Un hombre, que se llamaba Joshua, habló con el profeta Eliahu y le preguntó: “Maestro, ¿puedo permanecer contigo por un tiempo, observando cómo creas los milagros e interactúas con el mundo?”.

El profeta respondió: “Sí, puedes venir conmigo, pero, con una condición: No hagas preguntas y sólo observa”.

Este hombre accedió a dicha solicitud, y ellos comenzaron a viajar por muchos pueblos: en uno de ellos, llegaron a la casa de una familia muy pobre, que derivaba su sustento de lo que obtenían de su única vaca. En la mitad de la conversación, Eliahu sacrificó a la vaca delante de los ojos de todos los asistentes. El hombre quería cuestionar lo que el profeta estaba haciendo, pero él, le  recordó que habían hecho un pacto de “no preguntas”.

De allí, se dirigieron a una segunda visita. Llegaron a una casa que pertenecía a un hombre muy adinerado pero muy poco educado y de muy malos modales, hasta el punto de llegar a decirle que: “ya que están aquí, los alimentaré, pero vayan y siéntense en el cuarto de los sirvientes.

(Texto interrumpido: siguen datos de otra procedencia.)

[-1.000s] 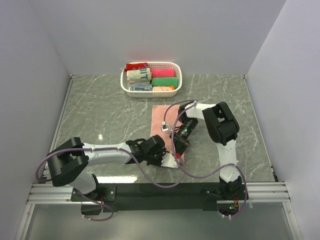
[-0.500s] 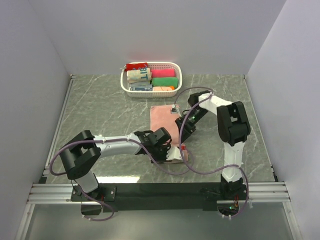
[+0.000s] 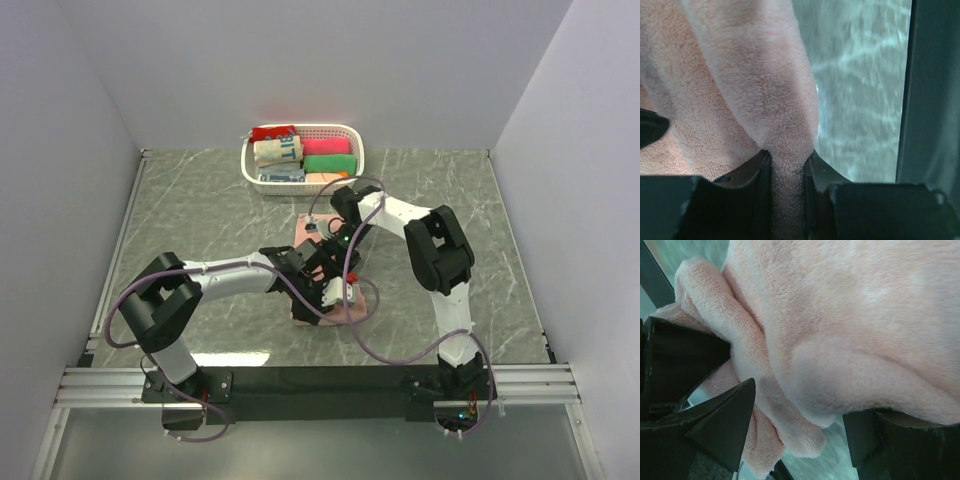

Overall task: Roll the towels
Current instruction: Roll the towel

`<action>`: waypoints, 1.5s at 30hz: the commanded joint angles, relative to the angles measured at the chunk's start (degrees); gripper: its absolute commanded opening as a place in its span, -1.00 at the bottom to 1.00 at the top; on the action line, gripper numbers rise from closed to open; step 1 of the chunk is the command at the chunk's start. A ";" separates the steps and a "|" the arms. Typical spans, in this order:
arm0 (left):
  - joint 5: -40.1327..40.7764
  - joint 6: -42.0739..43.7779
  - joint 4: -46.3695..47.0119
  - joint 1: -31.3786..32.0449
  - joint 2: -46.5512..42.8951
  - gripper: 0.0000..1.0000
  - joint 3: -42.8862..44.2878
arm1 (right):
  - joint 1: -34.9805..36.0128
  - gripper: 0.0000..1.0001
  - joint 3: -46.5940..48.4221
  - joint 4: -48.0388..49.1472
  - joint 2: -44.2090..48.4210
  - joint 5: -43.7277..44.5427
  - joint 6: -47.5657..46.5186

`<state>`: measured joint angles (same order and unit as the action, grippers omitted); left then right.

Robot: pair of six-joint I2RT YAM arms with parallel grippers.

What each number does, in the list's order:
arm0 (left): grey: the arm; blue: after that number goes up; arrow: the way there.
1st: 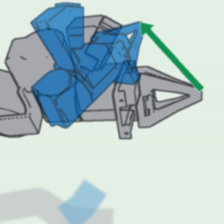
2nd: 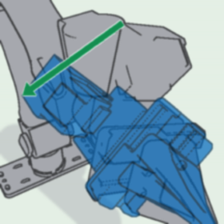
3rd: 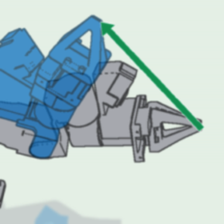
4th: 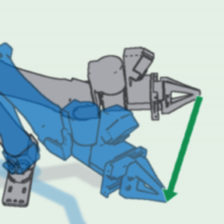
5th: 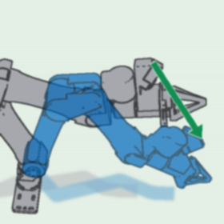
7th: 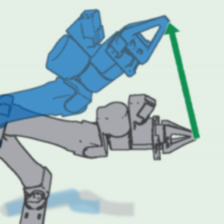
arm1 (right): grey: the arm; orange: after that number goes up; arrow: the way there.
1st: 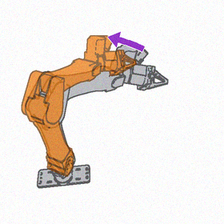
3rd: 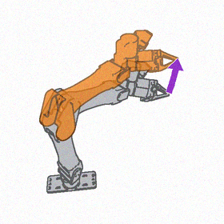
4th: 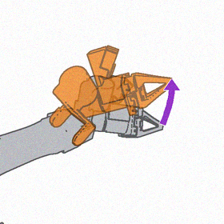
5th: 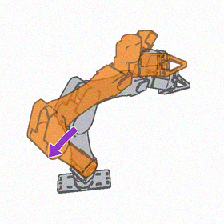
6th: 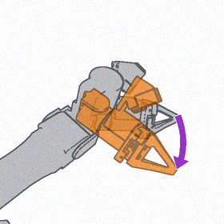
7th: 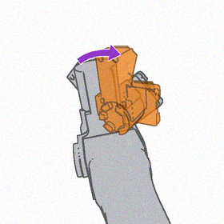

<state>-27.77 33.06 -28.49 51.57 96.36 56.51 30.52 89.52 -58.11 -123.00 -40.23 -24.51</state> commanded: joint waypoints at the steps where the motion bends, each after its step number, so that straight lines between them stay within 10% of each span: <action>1: 0.79 2.35 -19.84 -4.19 4.72 -0.89 -3.95 | 0.15 0.51 3.81 8.10 -5.49 2.18 4.20; 13: -2.28 6.49 -26.44 -11.23 5.77 -0.87 -3.61 | -5.10 0.51 8.58 7.04 -3.49 2.17 7.02; 25: -12.39 14.39 -33.47 -18.25 18.51 -0.89 4.91 | -18.48 0.15 -14.97 8.98 31.84 -6.78 -3.60; 31: -12.92 14.58 -30.75 -21.25 18.43 -0.99 6.07 | -11.90 -0.04 -23.14 10.82 44.84 -4.95 -7.65; 40: -13.89 14.14 -28.03 -21.51 17.72 -0.85 5.54 | 4.78 0.43 -38.77 24.93 65.76 6.72 -11.79; 45: -14.68 13.44 -27.67 -21.60 18.87 -0.81 6.68 | 15.36 0.51 -42.76 34.80 62.37 14.04 -10.05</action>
<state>-52.42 45.19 -60.95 30.17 112.20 64.45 44.60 47.72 -33.80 -57.52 -32.58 -35.44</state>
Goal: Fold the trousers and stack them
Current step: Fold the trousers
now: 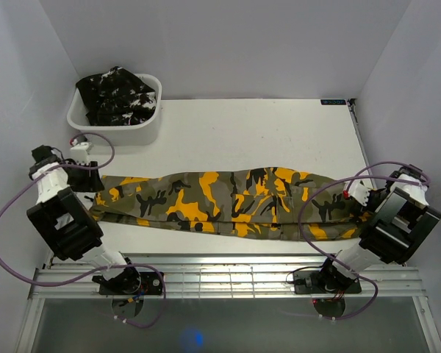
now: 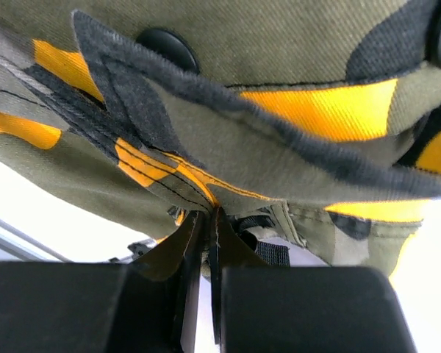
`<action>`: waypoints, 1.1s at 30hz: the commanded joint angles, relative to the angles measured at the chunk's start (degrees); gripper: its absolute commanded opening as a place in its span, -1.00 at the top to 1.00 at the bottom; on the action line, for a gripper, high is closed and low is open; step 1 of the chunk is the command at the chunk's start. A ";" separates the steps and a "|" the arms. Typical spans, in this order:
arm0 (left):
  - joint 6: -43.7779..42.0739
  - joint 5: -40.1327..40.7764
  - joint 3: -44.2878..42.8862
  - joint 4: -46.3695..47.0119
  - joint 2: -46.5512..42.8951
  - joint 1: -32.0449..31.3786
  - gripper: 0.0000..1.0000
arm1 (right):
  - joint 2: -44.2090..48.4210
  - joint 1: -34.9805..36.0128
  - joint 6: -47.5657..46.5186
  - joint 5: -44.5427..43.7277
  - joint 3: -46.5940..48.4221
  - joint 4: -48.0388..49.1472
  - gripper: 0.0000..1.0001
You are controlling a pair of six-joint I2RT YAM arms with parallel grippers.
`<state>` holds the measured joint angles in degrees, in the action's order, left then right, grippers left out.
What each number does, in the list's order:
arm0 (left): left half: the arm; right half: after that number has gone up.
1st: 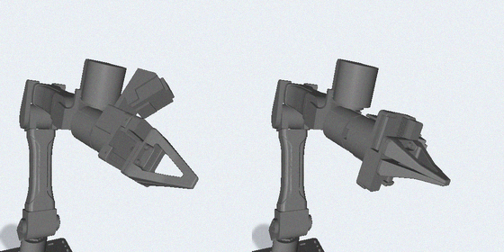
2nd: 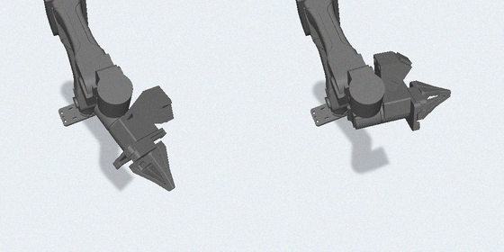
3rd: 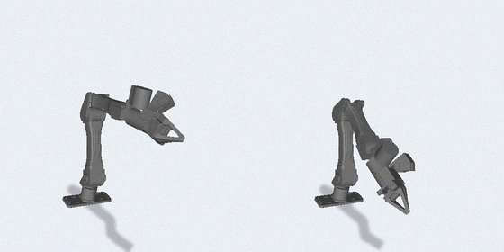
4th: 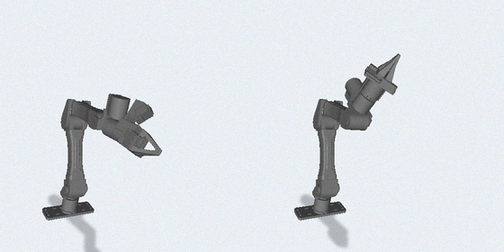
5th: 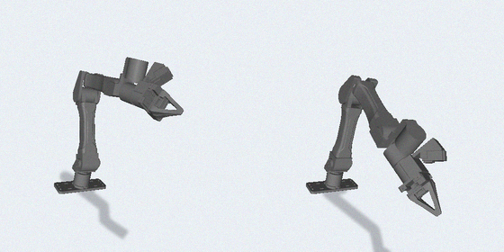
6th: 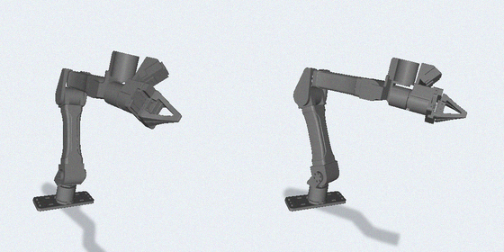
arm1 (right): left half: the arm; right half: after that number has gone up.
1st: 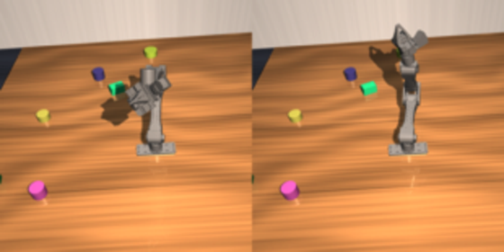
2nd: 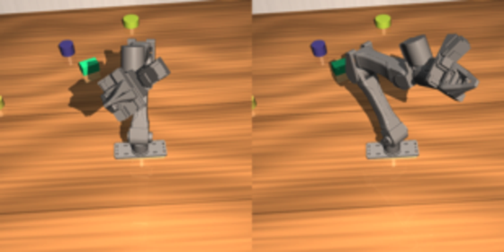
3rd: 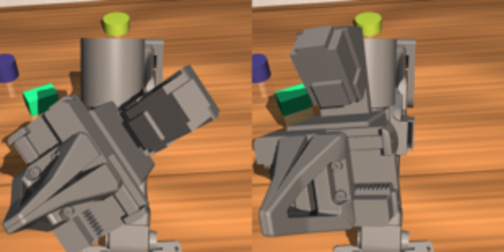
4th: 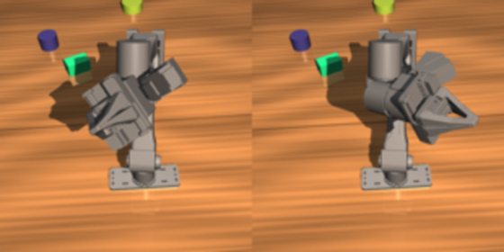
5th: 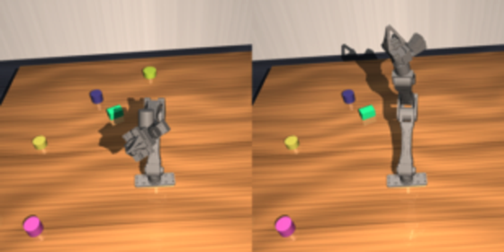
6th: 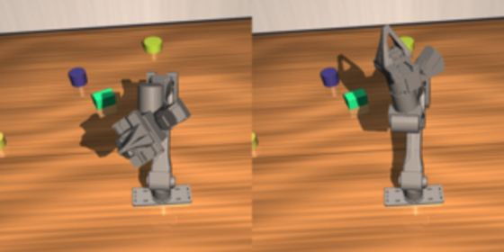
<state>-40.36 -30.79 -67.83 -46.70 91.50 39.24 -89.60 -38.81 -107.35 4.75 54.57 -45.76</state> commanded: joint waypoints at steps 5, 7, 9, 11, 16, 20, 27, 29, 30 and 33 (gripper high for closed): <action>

Les daré pan, agua y sal para que coman, no porque quiera darles, sino porque no tengo opción. Debo seguir una tonta costumbre social que me obliga a compartir”.

Después de haber comido, Eliahu le dijo a su anfitrión: “Entiendo que las paredes de tu casa se están desmoronando.

Es por ello que te bendigo para que la casa sea reparada y tengas en ella todo lo que necesitas”. Pronto, con esta bendición, la casa fue reparada y al hombre se le otorgó todo lo que pudiese necesitar.

El profeta y su acompañante se dirigieron a un centro comunitario donde había personas del mismo talante que el rico a quien habían visitado anteriormente y, allí, Eliahu se encargó de bendecir a cada persona para que fuera un líder en su propio derecho.
Una cuarta visita fue hacia una comunidad que se caracterizaba por la bondad de su gente, quienes atendieron y sirvieron a los dos visitantes, con honor; al despedirse, Eliahu oró con el director de la comunidad a quien le dijo: “Te bendigo para que tengas un líder únicamente”.

Luego de haber escuchado y visto  todo lo anterior, Joshua, rompiendo su promesa, le preguntó al profeta el porqué de aquellas oraciones que parecían no tener sentido, y él le  respondió: ” Cuando entramos al primer hogar, pude darme cuenta que, estaba predestinado que el hombre de esa casa perdería a su esposa ese día; por lo tanto oré y,  la respuesta a ella era que sacrificara la vaca, lo cual permitió la anulación del decreto.

En la siguiente visita, percibí que había una fortuna escondida debajo de la casa del hombre adinerado, y si lo hubiese desenterrado, habría ganado más dinero y poder. Así que por medio de la oración, permití que reparara aquella casa para que no buscara ni encontrara el dinero.

Con los residentes de la comunidad, mi bendición sobre ellos era para que todos fueran líderes, pero ¿por qué? Porque cuando una comunidad está llena de líderes sin seguidores, no construyen una comunidad sino que la derrumban.

En el pueblo que visitamos al final, deseé la armonía de los ciudadanos, la unidad, el amor y fortaleza. Mi tefila por ellos traía una bendición para que ellos tuvieran un solo líder y que ese líder sea el Creador Quien está dentro de todos nosotros”.